→ To do:
Go through the material and copy each line that includes "name".

→ Entries shown:
───

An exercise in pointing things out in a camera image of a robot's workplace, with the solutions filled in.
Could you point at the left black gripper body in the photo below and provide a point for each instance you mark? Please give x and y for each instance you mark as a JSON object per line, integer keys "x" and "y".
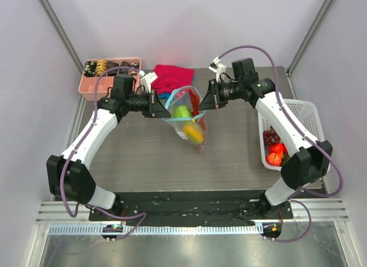
{"x": 144, "y": 103}

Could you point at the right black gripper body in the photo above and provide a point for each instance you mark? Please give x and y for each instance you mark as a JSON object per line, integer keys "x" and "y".
{"x": 214, "y": 94}

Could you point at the green toy lime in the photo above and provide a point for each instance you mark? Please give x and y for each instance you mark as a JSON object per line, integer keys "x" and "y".
{"x": 182, "y": 111}

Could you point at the clear zip top bag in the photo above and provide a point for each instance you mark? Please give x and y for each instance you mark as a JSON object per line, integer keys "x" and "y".
{"x": 179, "y": 97}

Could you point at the yellow orange toy mango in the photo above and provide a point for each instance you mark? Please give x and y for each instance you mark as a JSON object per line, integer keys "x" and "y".
{"x": 193, "y": 133}

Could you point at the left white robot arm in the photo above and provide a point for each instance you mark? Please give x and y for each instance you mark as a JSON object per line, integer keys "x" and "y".
{"x": 68, "y": 174}

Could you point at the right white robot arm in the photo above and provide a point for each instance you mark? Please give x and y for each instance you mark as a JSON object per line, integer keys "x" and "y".
{"x": 309, "y": 157}

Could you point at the blue folded cloth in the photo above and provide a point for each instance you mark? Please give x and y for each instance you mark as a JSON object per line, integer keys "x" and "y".
{"x": 163, "y": 95}

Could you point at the red folded cloth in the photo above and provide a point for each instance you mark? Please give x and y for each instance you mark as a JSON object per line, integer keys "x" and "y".
{"x": 170, "y": 77}

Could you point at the black dotted sock roll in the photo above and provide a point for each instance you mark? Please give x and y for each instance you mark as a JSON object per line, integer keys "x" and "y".
{"x": 135, "y": 65}

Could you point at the black patterned sock roll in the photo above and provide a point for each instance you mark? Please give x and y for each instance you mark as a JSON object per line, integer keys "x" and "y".
{"x": 125, "y": 64}

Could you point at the dark brown sock roll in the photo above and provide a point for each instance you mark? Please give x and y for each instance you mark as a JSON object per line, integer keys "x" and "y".
{"x": 112, "y": 64}

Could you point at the yellow striped sock roll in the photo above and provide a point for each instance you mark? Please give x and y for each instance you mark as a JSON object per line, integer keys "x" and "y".
{"x": 101, "y": 67}

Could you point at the pink compartment tray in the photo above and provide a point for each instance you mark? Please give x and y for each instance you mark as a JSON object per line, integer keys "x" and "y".
{"x": 87, "y": 85}

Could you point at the purple toy grapes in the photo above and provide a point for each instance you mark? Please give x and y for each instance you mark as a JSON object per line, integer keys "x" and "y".
{"x": 271, "y": 137}

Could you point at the black floral sock roll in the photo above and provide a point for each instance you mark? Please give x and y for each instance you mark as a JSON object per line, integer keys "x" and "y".
{"x": 90, "y": 69}

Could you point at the red toy apple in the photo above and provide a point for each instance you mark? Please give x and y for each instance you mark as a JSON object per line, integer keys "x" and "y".
{"x": 285, "y": 151}
{"x": 273, "y": 159}

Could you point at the white plastic basket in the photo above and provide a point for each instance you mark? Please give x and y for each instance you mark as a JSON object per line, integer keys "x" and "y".
{"x": 306, "y": 112}

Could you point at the green toy avocado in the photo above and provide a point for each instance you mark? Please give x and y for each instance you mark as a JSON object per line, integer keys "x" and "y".
{"x": 285, "y": 159}

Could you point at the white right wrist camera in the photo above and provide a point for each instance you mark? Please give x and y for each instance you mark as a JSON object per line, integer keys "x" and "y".
{"x": 216, "y": 67}

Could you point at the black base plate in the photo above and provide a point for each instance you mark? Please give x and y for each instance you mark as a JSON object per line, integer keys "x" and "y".
{"x": 202, "y": 208}

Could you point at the perforated cable duct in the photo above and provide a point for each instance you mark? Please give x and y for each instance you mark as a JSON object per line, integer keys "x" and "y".
{"x": 114, "y": 229}

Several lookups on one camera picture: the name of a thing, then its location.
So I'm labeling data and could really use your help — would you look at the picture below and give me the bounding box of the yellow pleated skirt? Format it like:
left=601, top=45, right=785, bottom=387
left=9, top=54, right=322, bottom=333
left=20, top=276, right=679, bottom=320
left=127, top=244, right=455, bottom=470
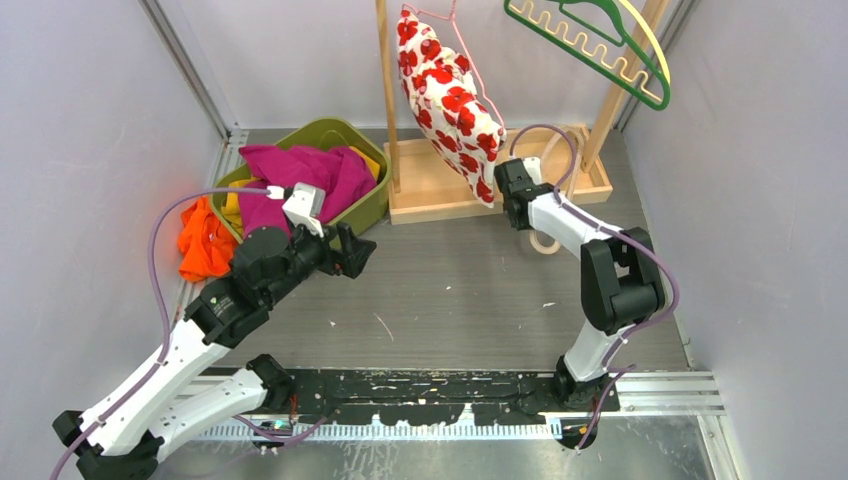
left=218, top=147, right=382, bottom=238

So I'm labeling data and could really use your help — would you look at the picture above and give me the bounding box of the white red poppy garment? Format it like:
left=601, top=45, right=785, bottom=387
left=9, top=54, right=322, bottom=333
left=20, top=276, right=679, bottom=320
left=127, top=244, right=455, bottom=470
left=395, top=5, right=507, bottom=208

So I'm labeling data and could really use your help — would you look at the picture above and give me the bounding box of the green plastic hanger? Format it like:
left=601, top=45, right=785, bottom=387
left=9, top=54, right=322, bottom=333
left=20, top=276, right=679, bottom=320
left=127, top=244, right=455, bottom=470
left=503, top=0, right=672, bottom=112

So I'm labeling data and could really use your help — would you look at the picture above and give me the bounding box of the green plastic bin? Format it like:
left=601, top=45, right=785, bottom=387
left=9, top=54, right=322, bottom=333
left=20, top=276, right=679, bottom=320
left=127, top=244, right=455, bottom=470
left=217, top=117, right=391, bottom=235

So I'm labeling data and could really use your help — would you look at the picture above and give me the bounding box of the magenta dress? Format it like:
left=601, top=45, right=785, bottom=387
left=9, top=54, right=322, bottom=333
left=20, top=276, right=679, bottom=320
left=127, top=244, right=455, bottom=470
left=239, top=144, right=387, bottom=234

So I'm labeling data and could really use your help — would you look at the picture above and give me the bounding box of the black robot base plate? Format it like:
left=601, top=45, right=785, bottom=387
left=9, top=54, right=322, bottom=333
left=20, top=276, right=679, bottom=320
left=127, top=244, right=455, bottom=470
left=258, top=369, right=620, bottom=426

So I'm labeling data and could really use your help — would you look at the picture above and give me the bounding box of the pink wire hanger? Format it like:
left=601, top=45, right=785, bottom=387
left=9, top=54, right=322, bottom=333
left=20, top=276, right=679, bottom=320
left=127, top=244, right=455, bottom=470
left=401, top=0, right=506, bottom=128

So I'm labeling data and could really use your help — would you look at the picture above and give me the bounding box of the orange object behind bin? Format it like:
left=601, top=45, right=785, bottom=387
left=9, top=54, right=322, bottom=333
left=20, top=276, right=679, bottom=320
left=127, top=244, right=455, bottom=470
left=177, top=196, right=239, bottom=283

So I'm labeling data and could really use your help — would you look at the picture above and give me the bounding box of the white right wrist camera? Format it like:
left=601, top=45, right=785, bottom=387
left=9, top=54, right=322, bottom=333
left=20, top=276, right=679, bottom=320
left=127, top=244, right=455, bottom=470
left=522, top=157, right=543, bottom=185

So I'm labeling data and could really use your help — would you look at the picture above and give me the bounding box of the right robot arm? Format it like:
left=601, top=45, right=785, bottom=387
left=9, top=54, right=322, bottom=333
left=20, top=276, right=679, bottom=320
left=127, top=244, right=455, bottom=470
left=494, top=158, right=666, bottom=411

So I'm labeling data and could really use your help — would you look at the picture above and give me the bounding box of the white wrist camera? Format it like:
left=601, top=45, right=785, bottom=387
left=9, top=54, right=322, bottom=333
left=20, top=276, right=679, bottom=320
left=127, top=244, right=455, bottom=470
left=522, top=157, right=543, bottom=185
left=282, top=182, right=326, bottom=238

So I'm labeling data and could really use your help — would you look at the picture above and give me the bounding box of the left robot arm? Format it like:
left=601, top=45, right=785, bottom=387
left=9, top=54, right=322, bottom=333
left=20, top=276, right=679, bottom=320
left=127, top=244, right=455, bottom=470
left=53, top=223, right=377, bottom=479

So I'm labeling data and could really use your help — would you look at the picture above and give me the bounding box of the aluminium rail frame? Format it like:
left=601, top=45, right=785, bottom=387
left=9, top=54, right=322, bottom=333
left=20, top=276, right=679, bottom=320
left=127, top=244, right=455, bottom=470
left=125, top=132, right=737, bottom=480

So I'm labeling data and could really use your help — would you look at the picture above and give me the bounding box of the wooden hanger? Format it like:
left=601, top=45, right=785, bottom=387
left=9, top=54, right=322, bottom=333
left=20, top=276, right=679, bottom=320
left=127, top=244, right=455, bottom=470
left=529, top=126, right=585, bottom=255

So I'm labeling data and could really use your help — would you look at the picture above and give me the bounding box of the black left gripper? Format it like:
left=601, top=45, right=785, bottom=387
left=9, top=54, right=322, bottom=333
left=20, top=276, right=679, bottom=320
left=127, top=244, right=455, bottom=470
left=262, top=216, right=374, bottom=306

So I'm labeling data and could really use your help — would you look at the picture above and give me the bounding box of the wooden clothes rack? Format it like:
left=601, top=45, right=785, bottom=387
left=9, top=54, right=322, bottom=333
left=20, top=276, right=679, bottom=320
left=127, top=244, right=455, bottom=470
left=375, top=1, right=671, bottom=225

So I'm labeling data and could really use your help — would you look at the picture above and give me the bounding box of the cream plastic hanger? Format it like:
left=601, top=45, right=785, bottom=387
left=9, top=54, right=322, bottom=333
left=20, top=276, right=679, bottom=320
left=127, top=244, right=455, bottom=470
left=515, top=0, right=672, bottom=107

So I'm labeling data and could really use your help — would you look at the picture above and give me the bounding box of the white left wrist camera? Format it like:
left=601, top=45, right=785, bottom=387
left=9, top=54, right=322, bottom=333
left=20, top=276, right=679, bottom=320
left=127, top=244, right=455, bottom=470
left=282, top=182, right=326, bottom=238

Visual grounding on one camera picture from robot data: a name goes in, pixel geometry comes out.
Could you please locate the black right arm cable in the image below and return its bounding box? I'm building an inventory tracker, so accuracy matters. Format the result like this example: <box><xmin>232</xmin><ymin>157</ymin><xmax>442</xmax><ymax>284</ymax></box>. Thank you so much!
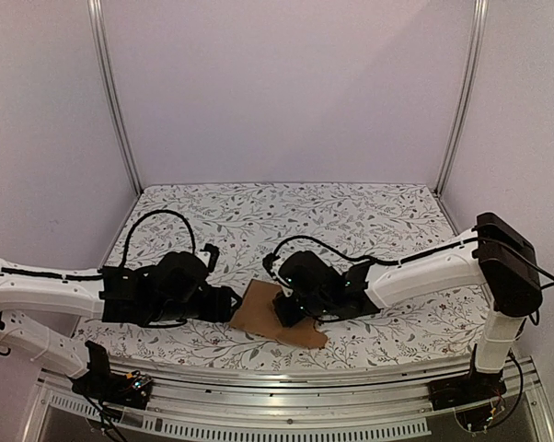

───

→ Solution:
Several lookups on one camera picture: the name of a thing, then its location.
Visual grounding on one camera picture from robot data: a name goes in, pixel geometry comes out.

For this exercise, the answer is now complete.